Improving Cypher performance

This page covers a number of steps you can take to improve the Cypher performance of your workload.

Cypher statements with literal values

One of the main causes of poor query performance is due to running many Cypher statements with literal values. This leads to inefficient Cypher processing as there is currently no use of parameters. As a result, you don’t benefit fully from the execution plan cache that would occur otherwise.

The following Cypher queries are identical in form but use different literals:

MATCH (tg:asset) WHERE tg.name = "ABC123"
MERGE (tg)<-[:TAG_OF]-(z1:tag {name: "/DATA01/" + tg.name + "/Top_DOOR"})
MERGE (tg)<-[:TAG_OF]-(z2:tag {name: "/DATA01/" + tg.name + "/Data_Vault"})

In cases like this, query parsing and execution plan generation happen multiple times, resulting in a loss of efficiency. One way to solve that is by rewriting the former example as follows:

MATCH (tg:asset) WHERE tg.name = $tgName
WITH tg
UNWIND $tags as tag
MERGE (tg)<-[:TAG_OF]-(:tag {name: tag.name})

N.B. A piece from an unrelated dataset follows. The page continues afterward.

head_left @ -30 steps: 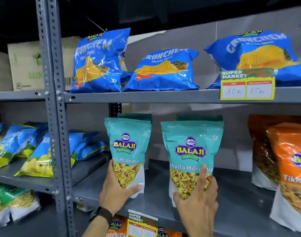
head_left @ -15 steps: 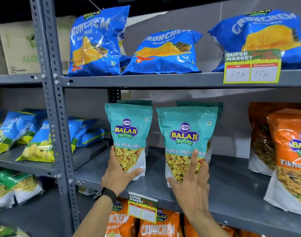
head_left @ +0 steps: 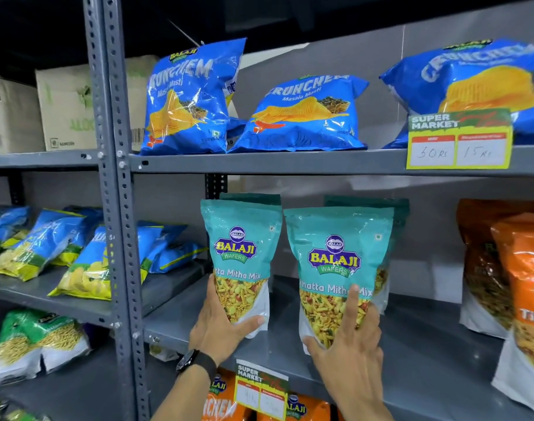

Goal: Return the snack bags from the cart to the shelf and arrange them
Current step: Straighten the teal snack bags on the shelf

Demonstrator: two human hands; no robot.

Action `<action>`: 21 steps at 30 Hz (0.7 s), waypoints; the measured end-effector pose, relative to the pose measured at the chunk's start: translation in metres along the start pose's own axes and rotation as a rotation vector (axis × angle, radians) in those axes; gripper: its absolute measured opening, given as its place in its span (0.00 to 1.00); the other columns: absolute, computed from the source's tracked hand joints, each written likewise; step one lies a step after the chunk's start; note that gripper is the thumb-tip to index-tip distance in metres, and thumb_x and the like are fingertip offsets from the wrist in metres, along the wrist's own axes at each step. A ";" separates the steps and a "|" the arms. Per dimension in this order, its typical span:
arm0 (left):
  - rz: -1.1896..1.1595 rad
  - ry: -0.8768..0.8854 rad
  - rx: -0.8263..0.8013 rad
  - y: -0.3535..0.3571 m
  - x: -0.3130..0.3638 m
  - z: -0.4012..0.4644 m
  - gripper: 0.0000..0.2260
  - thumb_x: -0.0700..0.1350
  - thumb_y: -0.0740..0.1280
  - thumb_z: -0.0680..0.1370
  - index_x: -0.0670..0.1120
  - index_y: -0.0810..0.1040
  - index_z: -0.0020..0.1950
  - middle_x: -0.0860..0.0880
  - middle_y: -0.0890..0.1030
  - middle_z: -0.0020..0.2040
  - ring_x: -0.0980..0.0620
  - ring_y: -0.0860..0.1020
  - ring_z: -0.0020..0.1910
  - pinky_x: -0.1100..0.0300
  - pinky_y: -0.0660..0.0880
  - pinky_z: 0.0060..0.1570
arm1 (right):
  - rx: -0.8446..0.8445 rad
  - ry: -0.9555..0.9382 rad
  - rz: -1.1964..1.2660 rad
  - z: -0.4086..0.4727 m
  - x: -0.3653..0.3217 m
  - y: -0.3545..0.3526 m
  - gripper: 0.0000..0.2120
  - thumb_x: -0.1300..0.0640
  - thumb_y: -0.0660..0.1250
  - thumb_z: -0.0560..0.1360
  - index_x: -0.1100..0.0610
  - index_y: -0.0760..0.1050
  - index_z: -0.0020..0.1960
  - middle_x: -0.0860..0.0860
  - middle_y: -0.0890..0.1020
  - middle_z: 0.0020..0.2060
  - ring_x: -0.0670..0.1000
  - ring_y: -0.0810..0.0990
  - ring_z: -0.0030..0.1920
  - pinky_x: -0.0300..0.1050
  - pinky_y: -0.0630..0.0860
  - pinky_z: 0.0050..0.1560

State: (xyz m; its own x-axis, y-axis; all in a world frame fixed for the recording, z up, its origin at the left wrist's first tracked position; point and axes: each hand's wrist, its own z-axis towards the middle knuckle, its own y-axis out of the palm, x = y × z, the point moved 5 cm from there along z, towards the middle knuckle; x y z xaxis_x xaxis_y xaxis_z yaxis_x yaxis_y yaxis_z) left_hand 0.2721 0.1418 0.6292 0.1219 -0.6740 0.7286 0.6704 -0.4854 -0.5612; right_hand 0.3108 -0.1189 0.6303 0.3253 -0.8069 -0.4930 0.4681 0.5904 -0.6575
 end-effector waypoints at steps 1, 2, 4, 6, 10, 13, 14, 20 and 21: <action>0.007 -0.009 -0.002 0.000 0.000 0.001 0.65 0.79 0.71 0.58 0.61 0.34 0.81 0.53 0.64 0.82 0.45 0.69 0.78 0.44 0.73 0.69 | -0.003 -0.007 0.015 0.000 -0.001 -0.001 0.66 0.30 0.73 0.62 0.47 0.31 0.81 0.62 0.55 0.75 0.65 0.68 0.71 0.64 0.78 0.60; 0.008 -0.018 -0.008 0.000 0.001 0.001 0.66 0.79 0.71 0.58 0.60 0.33 0.81 0.53 0.62 0.83 0.45 0.68 0.79 0.44 0.72 0.70 | -0.013 -0.012 0.036 0.000 -0.001 -0.002 0.67 0.28 0.73 0.62 0.47 0.30 0.81 0.62 0.54 0.76 0.65 0.66 0.72 0.65 0.77 0.62; -0.036 -0.042 -0.013 -0.002 0.001 0.003 0.69 0.78 0.73 0.57 0.59 0.32 0.82 0.52 0.57 0.85 0.46 0.62 0.82 0.42 0.68 0.75 | -0.044 -0.010 0.089 0.000 0.001 -0.008 0.67 0.24 0.69 0.61 0.46 0.29 0.81 0.61 0.49 0.78 0.64 0.60 0.77 0.65 0.71 0.70; -0.140 -0.071 0.008 -0.002 0.002 0.001 0.68 0.73 0.77 0.60 0.56 0.33 0.83 0.50 0.51 0.86 0.47 0.53 0.85 0.41 0.59 0.80 | -0.054 -0.031 0.170 -0.003 0.008 -0.023 0.64 0.22 0.64 0.62 0.44 0.28 0.80 0.59 0.45 0.80 0.62 0.51 0.80 0.66 0.62 0.77; -0.071 0.031 0.207 0.004 0.047 -0.041 0.51 0.55 0.77 0.73 0.53 0.45 0.85 0.45 0.55 0.85 0.44 0.54 0.84 0.40 0.59 0.80 | 0.011 -0.206 0.176 -0.005 0.040 -0.078 0.54 0.28 0.63 0.70 0.42 0.33 0.81 0.55 0.45 0.82 0.58 0.46 0.82 0.65 0.53 0.80; -0.126 0.267 0.410 0.022 0.120 -0.097 0.37 0.44 0.76 0.76 0.48 0.63 0.81 0.42 0.67 0.79 0.41 0.64 0.79 0.42 0.64 0.76 | 0.126 -0.282 0.067 -0.003 0.084 -0.127 0.47 0.38 0.67 0.72 0.45 0.44 0.83 0.55 0.53 0.81 0.59 0.54 0.82 0.65 0.59 0.79; -0.180 0.321 0.412 0.034 0.146 -0.115 0.33 0.43 0.75 0.76 0.47 0.67 0.79 0.43 0.70 0.77 0.43 0.66 0.77 0.46 0.64 0.75 | 0.167 -0.291 0.050 -0.002 0.101 -0.144 0.45 0.41 0.68 0.73 0.46 0.49 0.83 0.56 0.56 0.80 0.60 0.57 0.80 0.65 0.63 0.77; -0.329 0.492 -0.183 0.164 0.282 -0.191 0.35 0.57 0.74 0.75 0.61 0.64 0.79 0.62 0.70 0.75 0.59 0.68 0.75 0.60 0.66 0.71 | 0.529 -0.224 -0.059 0.000 0.235 -0.242 0.37 0.49 0.71 0.73 0.58 0.63 0.78 0.62 0.68 0.75 0.65 0.67 0.76 0.68 0.66 0.72; -0.379 0.459 -0.307 0.185 0.297 -0.195 0.42 0.59 0.76 0.73 0.62 0.57 0.82 0.64 0.64 0.77 0.61 0.63 0.77 0.59 0.65 0.73 | 0.573 -0.161 -0.097 0.002 0.259 -0.259 0.40 0.49 0.73 0.73 0.58 0.61 0.79 0.62 0.66 0.76 0.65 0.66 0.76 0.70 0.65 0.72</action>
State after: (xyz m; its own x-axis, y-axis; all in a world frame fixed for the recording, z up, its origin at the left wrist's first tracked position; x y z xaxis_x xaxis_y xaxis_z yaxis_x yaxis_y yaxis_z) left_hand 0.2902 -0.2569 0.6652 -0.4502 -0.5609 0.6948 0.3588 -0.8262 -0.4345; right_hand 0.2749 -0.4810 0.6742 0.3586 -0.8755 -0.3240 0.8555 0.4471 -0.2613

By replacing the literal values in the queries with parameters you get a better execution plan caching reuse. Your application needs to place all the values in a parameter list and then you can issue one statement that iterates through them. Making these changes will lead to improvements in execution and memory usage.

Review queries and model

One first action that you can take is reviewing and listing all your Cypher queries. The best starting point is to have a good understanding of the sequence and frequency of the Cypher queries submitted.

Additionally, if the queries are generated by a framework, it is essential to log them in Cypher form to make reviewing easier.

You can also profile a Cypher query by prepending it with EXPLAIN (to see the execution plan without running the query) or PROFILE (to run and profile the query). Read more about profiling a query.

When using PROFILE you may need to run it multiple times in order to get the optimal value. The first time the query runs, it gets a full cycle of evaluation, planning, and interpreting before making its way into the query cache. Once in the cache, the subsequent execution time will improve. Furthermore, always use parameters instead of literal values to benefit from the cache.

Read more about execution plans and see this detailed guide for the steps on how to capture the execution plans

To best interpret the output of your execution plan, it is recommended that you get familiar with the terms used on it. See this summary of execution plan operators for more information.

Index specification

As your data volume grows, it is important to define constraints and indexes in order to achieve the best performance for your queries. For that, the runtime engine will need to evaluate the cost associated with a query and, to get the best estimations, it will rely on already existing indexes. This will likely show whether an index is missing from the execution plan and which one is it. Though in some circunstances it might look like an index is not available or possible, it may also make sense to reconsider the model and create an intermediate node or another relationship type just to leverage it.

Read more about the use of indexes for a more comprehensive explanation.

You can also fine-tune the usage of an index in your query by leveraging it with the USING clause.

Review metrics and instance size

With Aura, you can keep an eye on some key metrics to see which resource constraints your instance may be experiencing. Follow the steps described in Monitoring to check that information.

At this stage, if the key metrics are too high, you may want to reconsider the instance sizing. A resize operation does not cause any downtime, and you would only pay for what you use.

You should always size your instance against your workload activity peaks.

Consider concurrency

Sometimes individual queries may be optimized on their own and run fine, but the sheer volume and concurrency of operations can overwhelm your Aura instance.

To review what is running at any given time (this makes particular sense if you have a long-running query), you can use these statements and list what is running:

Runtime engine and Cypher version

The execution plan should show you the runtime that is selected for the execution of your query. Usually, the planner makes the right decision, but it may be worth checking at times if the other runtimes do not perform better. Read more about query tuning on Cypher runtime.

To invoke the use of a given runtime forcibly, prepend your Cypher statement with:

  • CYPHER runtime=pipelined for pipelined runtime

  • CYPHER runtime=slotted for slotted runtime

  • CYPHER runtime=interpreted for interpreted runtime

If you have a Cypher pattern that is not performing without error, it could as well be running on a prior Cypher version. You can control the version used to interpret your queries by using these Cypher query options.

Network and the cost of the round-trip

With Aura, it is essential to consider the best cloud in your region as the physical distance is a direct factor in the achievable network latency.

When some event causes any network disruption between your application and Aura, you would be affected by round-trip network latency to re-submit a query. With Aura, this is particularly important because you will need to be using transaction functions when connecting your instance to applications.